• **Try it**: Pictures are to be left out, and only the lines below starting at the one with "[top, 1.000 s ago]" and ending at the one with "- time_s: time" are to be reproduced, each exactly, both ends included.

(Beginning of Supplied data)

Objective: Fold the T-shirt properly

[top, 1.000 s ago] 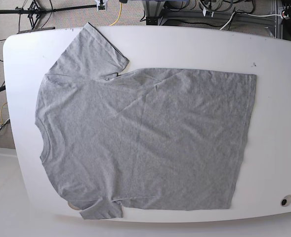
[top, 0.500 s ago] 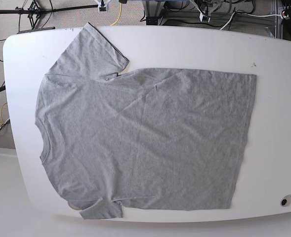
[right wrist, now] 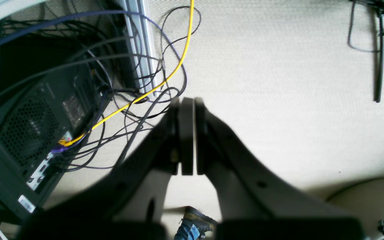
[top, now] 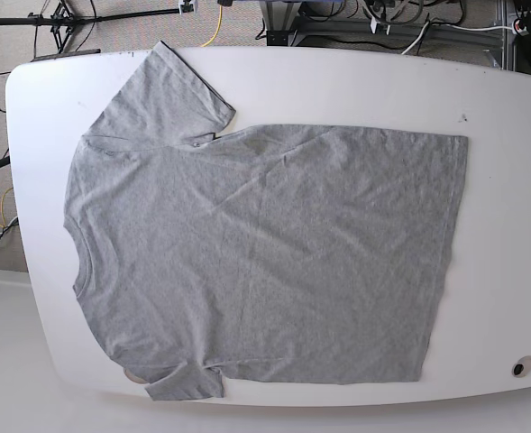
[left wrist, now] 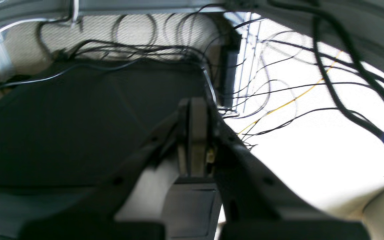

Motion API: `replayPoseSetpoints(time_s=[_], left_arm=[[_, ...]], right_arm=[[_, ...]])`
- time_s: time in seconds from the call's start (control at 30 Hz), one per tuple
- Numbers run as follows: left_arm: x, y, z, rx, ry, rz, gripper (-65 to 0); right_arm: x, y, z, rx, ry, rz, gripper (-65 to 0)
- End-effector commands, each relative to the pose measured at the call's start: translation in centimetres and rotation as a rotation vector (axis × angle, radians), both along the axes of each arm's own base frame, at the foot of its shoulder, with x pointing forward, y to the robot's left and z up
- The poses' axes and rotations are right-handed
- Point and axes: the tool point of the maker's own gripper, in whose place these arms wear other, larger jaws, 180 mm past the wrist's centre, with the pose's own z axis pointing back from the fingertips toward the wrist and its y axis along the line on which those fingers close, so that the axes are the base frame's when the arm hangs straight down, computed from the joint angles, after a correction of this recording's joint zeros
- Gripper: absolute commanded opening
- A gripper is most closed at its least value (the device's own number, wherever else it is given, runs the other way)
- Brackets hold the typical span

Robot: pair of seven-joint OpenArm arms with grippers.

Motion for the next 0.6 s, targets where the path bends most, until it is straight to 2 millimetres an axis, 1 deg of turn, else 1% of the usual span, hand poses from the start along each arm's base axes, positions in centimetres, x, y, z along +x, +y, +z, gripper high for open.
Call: replayPoseSetpoints(time_s=[0.0, 0.1, 0.17, 0.23, 0.5, 0.57], left_arm=[[-1.0, 1.0, 0.3, 0.016, -0.006, -0.006, -65.0], [-1.2, 1.4, 0.7, 0.023, -0.026, -0.014, -65.0], [-1.3, 2.3, 1.6, 0.036, -0.074, -0.031, -65.0], [-1.5, 2.4, 1.8, 0.037, -0.082, -0.039, -65.0], [-2.0, 2.9, 2.4, 0.043, -0.082, -0.051, -65.0], [-1.7, 3.4, 2.9, 0.052, -0.098, -0.061, -65.0]], right_arm=[[-2.0, -0.8, 0.4, -0.012, 0.022, 0.003, -65.0], [-2.9, -1.2, 0.7, -0.017, 0.023, 0.011, -65.0], [-3.5, -1.6, 1.4, -0.016, -0.007, 0.03, -65.0], [-3.8, -1.7, 1.7, -0.019, -0.014, 0.032, -65.0], [-4.3, -2.2, 2.5, -0.031, -0.038, 0.05, -65.0], [-4.3, -2.5, 3.1, -0.03, -0.058, 0.049, -65.0]])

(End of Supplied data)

• **Output**:
[top, 1.000 s ago] 
[top, 0.500 s ago] 
[right wrist, now] 
[top, now] 
[left wrist, now] 

Motion API: `replayPoseSetpoints(time_s=[_], left_arm=[[_, ...]], right_arm=[[_, ...]])`
- time_s: time in seconds from the call's start (control at 30 Hz), one per tuple

There is no more to add to the answer.